Prof. Dr. Mirjam Brusius
Institut für Ethnologie
Hauptgebäude, Raum 4.216
E-mail: mbrusius[@]uni-koeln.de
Kurzbiografie und weitere Angaben
Kurzbiografie
since 2026
Professorship at the Department of Social and Cultural Anthropology
2017 – 2026
Research Fellow in Global and Colonial History, German Historical Institute London
2014 – 2016
A.W. Mellon Fellow, Faculty of History and Bodlein Libraries, University of Oxford, Junior Research Fellow at Trinity College Oxford and Early Career Fellow at TORCH (The Oxford Research Centre in the Humanities)
2013 – 2014
Postdoctoral Fellow, Mahindra Humanities Center, Harvard University
2011 – 2013
Postdoctoral Fellow, Max Planck Society (Kunsthistorisches Institut in Florenz – Max-Planck-Institut and Max Planck Institute for the History of Science)
2007 – 2011
Ph.D. in History and Philosophy of Science – Darwin College, University of Cambridge
Forschungsschwerpunkte
- Preservation practices in global and comparative contexts
- The construction, governance, and contestation of heritage
- Colonial collecting, museums, and restitution
- Theory and history of the field sciences, including anthropology and archaeology
- Memory cultures, including histories of extinction, racial violence, and their commemoration
- Visual and material media, including photography and technoscience
Aktuelle Forschungsprojekte
The Museum of Lost Objects (working title, book project)
A global history of Western museums that challenges the idea of museums as stable sites of preservation. Focusing on loss, destruction, and disorder—from bombed galleries to uncatalogued storage—the book traces the unstable trajectories of objects excavated in the Ottoman Empire and its successor states and situates museum collecting within British, French, and German imperial contexts.

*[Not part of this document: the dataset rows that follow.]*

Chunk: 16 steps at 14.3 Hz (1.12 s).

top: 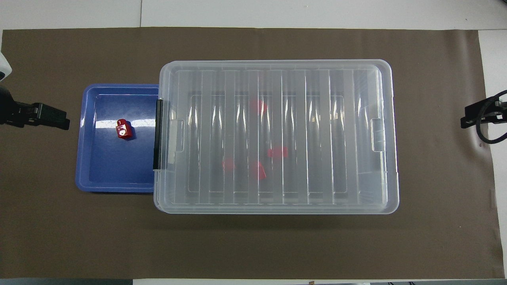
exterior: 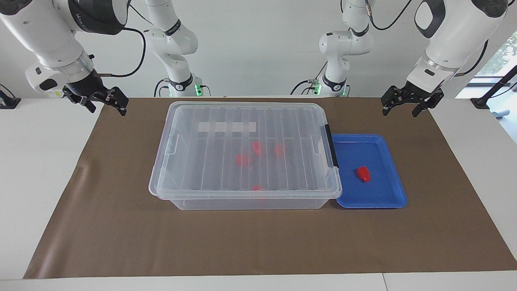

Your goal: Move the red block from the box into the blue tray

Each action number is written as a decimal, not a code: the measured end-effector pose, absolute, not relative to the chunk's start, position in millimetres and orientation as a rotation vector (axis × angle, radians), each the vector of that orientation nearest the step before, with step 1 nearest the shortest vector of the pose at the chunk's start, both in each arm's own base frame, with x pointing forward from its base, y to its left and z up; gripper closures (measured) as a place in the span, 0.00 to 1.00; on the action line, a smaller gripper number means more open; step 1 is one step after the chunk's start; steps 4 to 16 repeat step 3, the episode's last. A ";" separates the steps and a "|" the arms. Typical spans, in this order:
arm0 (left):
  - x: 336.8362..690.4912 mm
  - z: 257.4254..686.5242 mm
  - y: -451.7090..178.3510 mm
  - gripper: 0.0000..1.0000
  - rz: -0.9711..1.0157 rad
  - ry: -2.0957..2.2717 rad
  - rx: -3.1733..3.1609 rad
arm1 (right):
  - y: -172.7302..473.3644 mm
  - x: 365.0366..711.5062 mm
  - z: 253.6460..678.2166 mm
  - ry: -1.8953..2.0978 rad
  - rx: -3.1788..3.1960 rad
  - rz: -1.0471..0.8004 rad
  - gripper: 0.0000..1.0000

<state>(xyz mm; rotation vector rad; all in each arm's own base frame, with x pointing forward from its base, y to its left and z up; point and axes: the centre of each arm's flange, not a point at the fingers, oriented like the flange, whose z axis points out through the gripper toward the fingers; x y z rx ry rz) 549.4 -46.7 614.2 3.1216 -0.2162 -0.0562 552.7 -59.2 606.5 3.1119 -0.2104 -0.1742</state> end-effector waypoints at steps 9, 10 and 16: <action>547.7 618.1 -43.1 0.00 -0.045 -0.206 3.122 | -59.2 552.7 605.5 -0.210 3.112 -0.177 0.00; 547.7 618.1 -43.1 0.00 -0.045 -0.206 3.122 | -59.2 552.7 605.5 -0.210 3.112 -0.177 0.00; 547.7 618.1 -43.1 0.00 -0.045 -0.206 3.122 | -59.2 552.7 605.5 -0.210 3.112 -0.177 0.00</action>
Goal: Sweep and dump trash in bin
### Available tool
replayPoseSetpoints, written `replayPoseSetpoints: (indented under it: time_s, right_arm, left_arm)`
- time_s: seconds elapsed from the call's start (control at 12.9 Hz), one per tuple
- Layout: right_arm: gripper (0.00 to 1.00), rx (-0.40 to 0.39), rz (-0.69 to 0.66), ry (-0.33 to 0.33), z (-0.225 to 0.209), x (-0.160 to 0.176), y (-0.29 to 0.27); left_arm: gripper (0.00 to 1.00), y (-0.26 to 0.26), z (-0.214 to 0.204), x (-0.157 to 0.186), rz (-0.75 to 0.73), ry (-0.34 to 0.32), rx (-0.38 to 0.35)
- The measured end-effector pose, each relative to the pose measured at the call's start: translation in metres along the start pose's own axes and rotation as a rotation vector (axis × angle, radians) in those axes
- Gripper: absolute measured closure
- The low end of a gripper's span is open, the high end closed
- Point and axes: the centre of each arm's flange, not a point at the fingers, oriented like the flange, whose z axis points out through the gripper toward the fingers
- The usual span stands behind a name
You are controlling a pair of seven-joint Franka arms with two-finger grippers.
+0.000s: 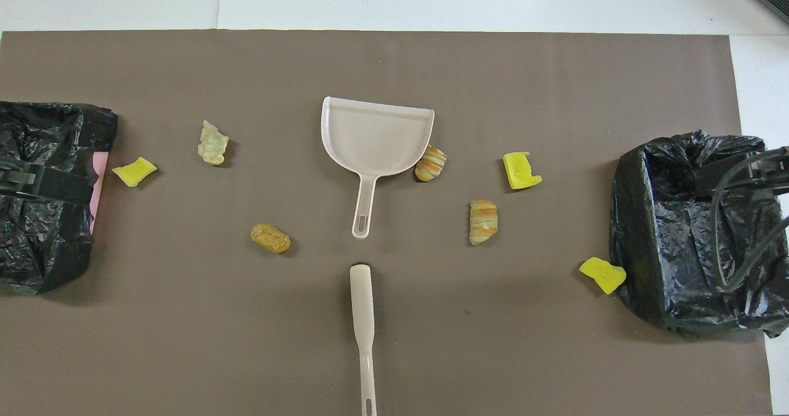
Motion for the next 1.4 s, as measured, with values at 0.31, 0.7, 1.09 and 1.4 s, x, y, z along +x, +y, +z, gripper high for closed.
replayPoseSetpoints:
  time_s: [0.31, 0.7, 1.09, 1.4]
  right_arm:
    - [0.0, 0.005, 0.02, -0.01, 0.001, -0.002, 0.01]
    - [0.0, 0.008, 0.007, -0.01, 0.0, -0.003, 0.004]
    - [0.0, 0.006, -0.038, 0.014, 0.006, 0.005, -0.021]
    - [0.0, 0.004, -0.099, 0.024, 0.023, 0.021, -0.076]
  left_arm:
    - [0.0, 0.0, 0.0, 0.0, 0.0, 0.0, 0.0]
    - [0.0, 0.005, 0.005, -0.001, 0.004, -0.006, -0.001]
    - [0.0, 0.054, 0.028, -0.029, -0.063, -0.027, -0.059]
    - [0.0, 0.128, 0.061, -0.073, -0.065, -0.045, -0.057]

Museum Storage and Meaning
This project examines museum storage as a political, ethical, environmental and philosophical problem. It shifts attention from galleries to the vast majority of collections held out of public view, analysing storage as a space shaped by concealment, colonial violence, and unresolved histories on the one hand, and new potential histories on the other.
100 Histories of 100 Worlds in 1 Object
I am one of the founding project leaders of 100 Histories of 100 Worlds in 1 Object, an award-winning collaborative digital initiative that foregrounds voices from the Global South. It challenges conventional museum narratives through object-centred storytelling and tells the stories of objects that have been sidelined by Western imperial histories. The initiative emphasizes indigenous, accessible, and diverse perspectives, transforming how we understand museum collections.